- [Exercise]
The answer must be the full listing, reproduced without any change.
=== Recorded data ===
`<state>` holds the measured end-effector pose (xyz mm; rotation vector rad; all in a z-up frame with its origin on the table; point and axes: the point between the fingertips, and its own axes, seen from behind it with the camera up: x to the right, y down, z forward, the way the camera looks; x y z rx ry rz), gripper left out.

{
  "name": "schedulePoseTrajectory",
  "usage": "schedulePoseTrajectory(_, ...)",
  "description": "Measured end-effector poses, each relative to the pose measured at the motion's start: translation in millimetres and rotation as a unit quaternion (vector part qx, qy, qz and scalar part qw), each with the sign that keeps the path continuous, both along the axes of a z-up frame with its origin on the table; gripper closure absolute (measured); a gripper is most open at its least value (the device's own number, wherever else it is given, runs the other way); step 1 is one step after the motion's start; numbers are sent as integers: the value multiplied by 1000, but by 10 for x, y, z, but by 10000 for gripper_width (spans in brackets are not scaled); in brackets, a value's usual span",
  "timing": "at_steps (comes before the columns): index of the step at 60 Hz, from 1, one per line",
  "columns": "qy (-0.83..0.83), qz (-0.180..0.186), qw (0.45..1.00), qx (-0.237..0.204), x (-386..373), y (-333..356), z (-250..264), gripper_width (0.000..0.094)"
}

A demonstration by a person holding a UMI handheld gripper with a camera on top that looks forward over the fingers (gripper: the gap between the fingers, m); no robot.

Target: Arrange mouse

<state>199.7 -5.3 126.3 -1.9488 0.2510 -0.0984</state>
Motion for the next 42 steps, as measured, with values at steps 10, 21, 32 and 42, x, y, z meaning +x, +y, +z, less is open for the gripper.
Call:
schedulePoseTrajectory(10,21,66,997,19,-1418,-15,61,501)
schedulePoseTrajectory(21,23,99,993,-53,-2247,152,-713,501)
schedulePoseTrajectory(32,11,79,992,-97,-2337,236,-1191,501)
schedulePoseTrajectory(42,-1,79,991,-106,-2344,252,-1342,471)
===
- [Response to the task]
`<state>` holds the measured end-effector pose (xyz mm; rotation vector rad; all in a z-up frame with its origin on the table; point and axes: the point between the fingertips, and its own axes, seen from behind it with the camera up: x to the right, y down, z forward, the way the camera looks; x y z rx ry rz), gripper left out.

{
  "name": "schedulePoseTrajectory",
  "usage": "schedulePoseTrajectory(_, ...)",
  "description": "Measured end-effector poses, each relative to the pose measured at the motion's start: translation in millimetres and rotation as a unit quaternion (vector part qx, qy, qz and scalar part qw), each with the sign that keeps the path continuous, both along the axes of a z-up frame with its origin on the table; gripper closure absolute (measured); a gripper is most open at its least value (the device's own number, wherever else it is given, runs the other way); step 1 is one step after the motion's start; numbers are sent as integers: the value multiplied by 1000, but by 10 for x, y, z, but by 10000 for gripper_width (spans in brackets are not scaled); in brackets, a value's usual span",
  "timing": "at_steps (comes before the columns): index of the step at 60 Hz, from 1, one per line",
  "columns": "qy (-0.83..0.83), qz (-0.180..0.186), qw (0.45..1.00), qx (-0.237..0.204), x (-386..373), y (-333..356), z (-250..264), gripper_width (0.000..0.094)"
}

A demonstration by a person holding a UMI handheld gripper with a camera on top that looks forward over the fingers (gripper: the gap between the fingers, m); no robot.

Target: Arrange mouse

<state>199.7 -5.3 126.3 -1.9488 0.2510 -0.0984</state>
Motion for the next 42 steps, as measured, with values at steps 10, 21, 32 and 42, x, y, z meaning +x, +y, +z, less is open for the gripper.
Call:
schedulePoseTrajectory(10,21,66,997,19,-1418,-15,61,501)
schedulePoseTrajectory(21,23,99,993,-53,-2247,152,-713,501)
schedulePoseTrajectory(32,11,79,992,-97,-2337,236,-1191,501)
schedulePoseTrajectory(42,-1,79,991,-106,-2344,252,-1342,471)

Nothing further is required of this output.